Я тихонько ответила ему, размешивая кофе в турке.
- Надо же, какая неприятность, Нина вдруг заболела! – сокрушался Вадим, намазывая маслом кусочки мягкого батона. – Это все из-за моей дурацкой работы! Я свою жену практически не вижу. Она всегда так переживает, волнуется за меня, бедный мой человечек!
 Слова Вадима действовали на меня убийственно! Как же мне хотелось раскрыть ему глаза на этого «бедного человечка»! Меня буквально распирало!
 Вадим подошел к плите, чтобы вскипятить чайник, и оказался совсем рядом со мной.

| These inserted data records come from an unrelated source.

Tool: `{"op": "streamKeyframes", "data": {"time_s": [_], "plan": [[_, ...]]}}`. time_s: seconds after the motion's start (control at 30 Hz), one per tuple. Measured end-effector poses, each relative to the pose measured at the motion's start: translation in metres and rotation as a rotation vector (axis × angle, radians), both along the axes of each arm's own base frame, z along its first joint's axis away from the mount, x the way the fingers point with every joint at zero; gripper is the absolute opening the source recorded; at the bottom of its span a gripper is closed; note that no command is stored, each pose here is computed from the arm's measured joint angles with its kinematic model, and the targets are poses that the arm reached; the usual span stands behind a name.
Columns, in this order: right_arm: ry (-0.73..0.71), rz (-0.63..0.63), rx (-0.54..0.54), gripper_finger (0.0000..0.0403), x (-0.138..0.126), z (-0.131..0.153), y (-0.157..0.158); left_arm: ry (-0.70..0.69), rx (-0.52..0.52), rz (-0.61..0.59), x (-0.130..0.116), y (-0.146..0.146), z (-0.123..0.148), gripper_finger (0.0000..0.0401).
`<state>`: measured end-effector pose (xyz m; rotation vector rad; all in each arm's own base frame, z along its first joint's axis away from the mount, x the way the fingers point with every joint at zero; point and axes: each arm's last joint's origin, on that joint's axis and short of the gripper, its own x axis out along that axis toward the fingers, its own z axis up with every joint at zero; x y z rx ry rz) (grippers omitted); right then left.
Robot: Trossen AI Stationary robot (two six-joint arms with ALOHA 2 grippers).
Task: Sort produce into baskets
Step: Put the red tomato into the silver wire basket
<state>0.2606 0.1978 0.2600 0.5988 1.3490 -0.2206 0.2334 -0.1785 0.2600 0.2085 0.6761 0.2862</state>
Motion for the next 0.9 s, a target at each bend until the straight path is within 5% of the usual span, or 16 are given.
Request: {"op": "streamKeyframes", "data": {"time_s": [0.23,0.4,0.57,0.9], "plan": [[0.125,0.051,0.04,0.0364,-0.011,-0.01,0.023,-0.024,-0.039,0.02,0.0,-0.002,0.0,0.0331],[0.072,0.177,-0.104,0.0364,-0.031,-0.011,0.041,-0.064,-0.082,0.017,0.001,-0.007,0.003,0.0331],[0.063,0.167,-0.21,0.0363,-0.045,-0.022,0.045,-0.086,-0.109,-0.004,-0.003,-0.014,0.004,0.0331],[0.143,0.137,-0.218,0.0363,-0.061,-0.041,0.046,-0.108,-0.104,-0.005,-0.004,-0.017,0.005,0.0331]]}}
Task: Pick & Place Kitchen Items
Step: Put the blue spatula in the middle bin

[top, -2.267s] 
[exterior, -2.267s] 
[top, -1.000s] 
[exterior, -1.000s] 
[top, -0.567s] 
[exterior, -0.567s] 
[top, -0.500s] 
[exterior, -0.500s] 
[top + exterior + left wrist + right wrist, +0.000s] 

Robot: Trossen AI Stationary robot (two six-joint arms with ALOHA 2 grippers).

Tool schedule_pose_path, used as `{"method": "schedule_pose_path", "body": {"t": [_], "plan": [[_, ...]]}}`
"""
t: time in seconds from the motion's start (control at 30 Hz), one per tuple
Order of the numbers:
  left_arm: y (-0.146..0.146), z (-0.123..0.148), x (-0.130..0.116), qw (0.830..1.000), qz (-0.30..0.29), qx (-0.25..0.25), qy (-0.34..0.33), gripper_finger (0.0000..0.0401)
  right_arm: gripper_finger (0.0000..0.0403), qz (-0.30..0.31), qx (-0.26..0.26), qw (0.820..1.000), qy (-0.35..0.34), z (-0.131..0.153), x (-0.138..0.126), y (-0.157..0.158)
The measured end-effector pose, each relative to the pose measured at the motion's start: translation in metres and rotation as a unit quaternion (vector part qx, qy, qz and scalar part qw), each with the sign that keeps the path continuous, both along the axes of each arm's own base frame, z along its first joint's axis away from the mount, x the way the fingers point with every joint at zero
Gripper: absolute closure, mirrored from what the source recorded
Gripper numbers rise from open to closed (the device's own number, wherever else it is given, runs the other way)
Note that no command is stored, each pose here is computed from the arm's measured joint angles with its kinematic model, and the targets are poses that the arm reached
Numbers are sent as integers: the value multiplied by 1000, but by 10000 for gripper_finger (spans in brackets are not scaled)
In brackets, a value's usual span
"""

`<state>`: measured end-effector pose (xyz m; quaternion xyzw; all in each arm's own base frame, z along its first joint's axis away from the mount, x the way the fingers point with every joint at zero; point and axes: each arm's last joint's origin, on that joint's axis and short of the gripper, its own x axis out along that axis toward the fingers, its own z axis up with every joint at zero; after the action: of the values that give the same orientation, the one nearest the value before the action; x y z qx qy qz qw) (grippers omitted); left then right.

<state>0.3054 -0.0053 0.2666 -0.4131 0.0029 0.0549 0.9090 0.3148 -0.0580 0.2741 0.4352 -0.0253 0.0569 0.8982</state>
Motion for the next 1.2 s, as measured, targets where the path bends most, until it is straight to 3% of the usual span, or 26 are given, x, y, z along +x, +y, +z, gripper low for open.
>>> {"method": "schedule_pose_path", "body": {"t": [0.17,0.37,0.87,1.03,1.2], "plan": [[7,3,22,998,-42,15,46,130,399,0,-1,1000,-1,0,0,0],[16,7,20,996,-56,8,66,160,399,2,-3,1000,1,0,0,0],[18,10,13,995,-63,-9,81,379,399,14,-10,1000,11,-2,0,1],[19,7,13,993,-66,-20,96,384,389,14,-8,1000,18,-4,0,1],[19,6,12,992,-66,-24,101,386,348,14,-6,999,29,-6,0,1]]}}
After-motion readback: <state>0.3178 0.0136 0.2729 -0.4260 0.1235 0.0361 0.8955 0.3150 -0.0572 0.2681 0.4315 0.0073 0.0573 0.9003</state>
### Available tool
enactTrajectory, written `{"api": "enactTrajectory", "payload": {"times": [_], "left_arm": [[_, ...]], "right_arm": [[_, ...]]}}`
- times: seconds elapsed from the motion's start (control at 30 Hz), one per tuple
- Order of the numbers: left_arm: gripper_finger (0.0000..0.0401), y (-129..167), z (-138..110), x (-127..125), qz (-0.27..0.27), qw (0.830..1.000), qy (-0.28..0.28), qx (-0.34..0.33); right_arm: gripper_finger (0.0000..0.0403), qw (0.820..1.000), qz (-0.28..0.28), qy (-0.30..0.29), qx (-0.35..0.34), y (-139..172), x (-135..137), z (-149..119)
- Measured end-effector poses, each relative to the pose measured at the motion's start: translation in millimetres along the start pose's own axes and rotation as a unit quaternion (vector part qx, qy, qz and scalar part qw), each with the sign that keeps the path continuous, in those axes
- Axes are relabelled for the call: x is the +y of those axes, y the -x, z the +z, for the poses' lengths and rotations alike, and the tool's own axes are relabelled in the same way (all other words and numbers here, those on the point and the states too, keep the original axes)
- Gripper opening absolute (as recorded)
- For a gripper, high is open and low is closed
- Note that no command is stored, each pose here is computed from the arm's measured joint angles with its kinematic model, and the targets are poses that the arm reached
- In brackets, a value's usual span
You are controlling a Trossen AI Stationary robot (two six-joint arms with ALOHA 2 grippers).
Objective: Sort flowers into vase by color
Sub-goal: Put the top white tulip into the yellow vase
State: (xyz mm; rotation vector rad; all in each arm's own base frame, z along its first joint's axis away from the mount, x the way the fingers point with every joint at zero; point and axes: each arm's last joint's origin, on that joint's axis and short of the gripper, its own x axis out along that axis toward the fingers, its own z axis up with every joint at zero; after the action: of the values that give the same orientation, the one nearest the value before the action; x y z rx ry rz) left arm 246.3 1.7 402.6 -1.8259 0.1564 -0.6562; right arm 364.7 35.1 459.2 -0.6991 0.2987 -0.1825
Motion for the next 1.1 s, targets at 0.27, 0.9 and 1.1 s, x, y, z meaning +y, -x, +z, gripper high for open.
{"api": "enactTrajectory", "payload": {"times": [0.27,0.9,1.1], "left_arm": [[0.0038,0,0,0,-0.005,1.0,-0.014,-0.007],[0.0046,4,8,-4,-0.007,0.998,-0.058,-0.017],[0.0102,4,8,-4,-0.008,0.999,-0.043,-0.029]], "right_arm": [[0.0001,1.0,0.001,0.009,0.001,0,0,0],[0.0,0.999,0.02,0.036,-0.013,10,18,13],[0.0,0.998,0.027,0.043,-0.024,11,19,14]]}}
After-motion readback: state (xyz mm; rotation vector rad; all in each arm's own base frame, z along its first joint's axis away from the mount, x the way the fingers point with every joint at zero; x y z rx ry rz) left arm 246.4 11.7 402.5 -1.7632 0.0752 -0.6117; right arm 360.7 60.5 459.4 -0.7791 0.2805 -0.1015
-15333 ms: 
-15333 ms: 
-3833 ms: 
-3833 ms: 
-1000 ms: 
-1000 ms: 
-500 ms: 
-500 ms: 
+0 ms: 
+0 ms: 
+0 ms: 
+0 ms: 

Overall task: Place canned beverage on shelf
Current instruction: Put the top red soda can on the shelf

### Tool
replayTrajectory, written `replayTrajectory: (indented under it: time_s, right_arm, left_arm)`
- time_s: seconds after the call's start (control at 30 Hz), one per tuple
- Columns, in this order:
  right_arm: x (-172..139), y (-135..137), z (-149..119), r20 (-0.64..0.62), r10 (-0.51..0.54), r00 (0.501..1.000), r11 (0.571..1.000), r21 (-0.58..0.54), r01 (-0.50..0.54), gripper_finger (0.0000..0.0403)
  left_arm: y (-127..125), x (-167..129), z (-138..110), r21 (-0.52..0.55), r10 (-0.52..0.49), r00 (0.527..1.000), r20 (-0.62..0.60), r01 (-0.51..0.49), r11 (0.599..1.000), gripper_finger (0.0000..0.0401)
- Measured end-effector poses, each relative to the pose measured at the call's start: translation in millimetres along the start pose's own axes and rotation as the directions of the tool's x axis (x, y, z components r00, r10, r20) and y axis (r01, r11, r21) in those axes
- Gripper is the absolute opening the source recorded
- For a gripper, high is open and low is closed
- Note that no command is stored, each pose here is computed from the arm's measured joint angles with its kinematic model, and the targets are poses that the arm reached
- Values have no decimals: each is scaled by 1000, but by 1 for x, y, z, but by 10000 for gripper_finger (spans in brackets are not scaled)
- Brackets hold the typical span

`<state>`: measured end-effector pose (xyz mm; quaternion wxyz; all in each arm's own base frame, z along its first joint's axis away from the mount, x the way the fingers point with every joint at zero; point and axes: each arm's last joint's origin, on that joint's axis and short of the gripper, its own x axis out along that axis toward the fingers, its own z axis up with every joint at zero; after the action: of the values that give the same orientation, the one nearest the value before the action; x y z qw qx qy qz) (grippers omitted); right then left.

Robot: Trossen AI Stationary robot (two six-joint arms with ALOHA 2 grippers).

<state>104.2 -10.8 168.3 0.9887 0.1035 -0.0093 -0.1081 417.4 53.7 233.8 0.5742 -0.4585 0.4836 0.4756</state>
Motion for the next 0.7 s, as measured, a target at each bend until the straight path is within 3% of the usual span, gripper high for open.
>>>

Боковым зрением я любовалась ним. У него было отличное телосложение: плоский, гладкий живот, крепкие мускулы. Я сгорала от желания поцеловать его, почувствовать вкус его губ, запах кожи. От этого мне становилось дурно. Покончив с приготовлением ужина, Вадим поставил чашку и тарелку с бутербродами на поднос и ушел, оставив меня в одиночестве допивать свой остывший кофе.
 Дверь своей комнаты на ночь я не заперла на замок, но… никто ко мне не стучался. Мне снилась мама, мой дом, моя подруга детства Аленка с двумя смешными косичками, с которой мы перед моим отъездом поссорились. А вышло все, в сущности, из-за пустяка. Я долго выбирала ей ко дню рождения подарок, и наконец-то остановилась на прелестном альбоме для эскизов. Он был в красивом переплете, с прекрасной финской бумагой внутри (Аленка очень хорошо рисовала, ее работы даже выставлялись на городских и областных выставках). Я с любовью купила этот альбом за приличные, кстати, деньги, красиво упаковала его, и подарила ей. Она была безумно рада. Но, каково же было мое удивление и негодование, когда я, придя к ней дня через три, увидела, как ее трехлетний племянник Сашка,
сидя в зале на ковре, жестоко давя фломастером, вырисовывал в этом альбоме каких-то никому не нужных чертиков. Мое сердце обливалось кровью, а Аленка, улыбаясь, сообщила мне, как ни в чем не бывало:
- Ты знаешь, Любаша, твой подарок пришелся как нельзя кстати! Он так понравился Сашеньке, что просто уму не постижимо! Он даже с ним спал! Ты представляешь?
- Представляю, - грустно ответила я. – Я отвалила за него половину материной зарплаты, чтобы в нем рисовал каракули твой любимый племянник.
- Ну, что ты, Люба! Как можно? Это же ребенок! Я пыталась у него забрать, но он так расплакался!
- Да, ладно, - отмахнулась я. – Пусть рисует, может из него вырастет Пикассо…
 Из дома Аленки я вышла с горьким осадком на душе. Настроение было отвратительное. Больше мы с ней не виделись.
 А сегодня ночью она приснилась мне, и я, сидя сейчас на кровати, вспомнила тот случай, и мне снова стало жаль и тех денег и тот альбом. Я тогда еще не знала, что и весь день у меня будет дурацким.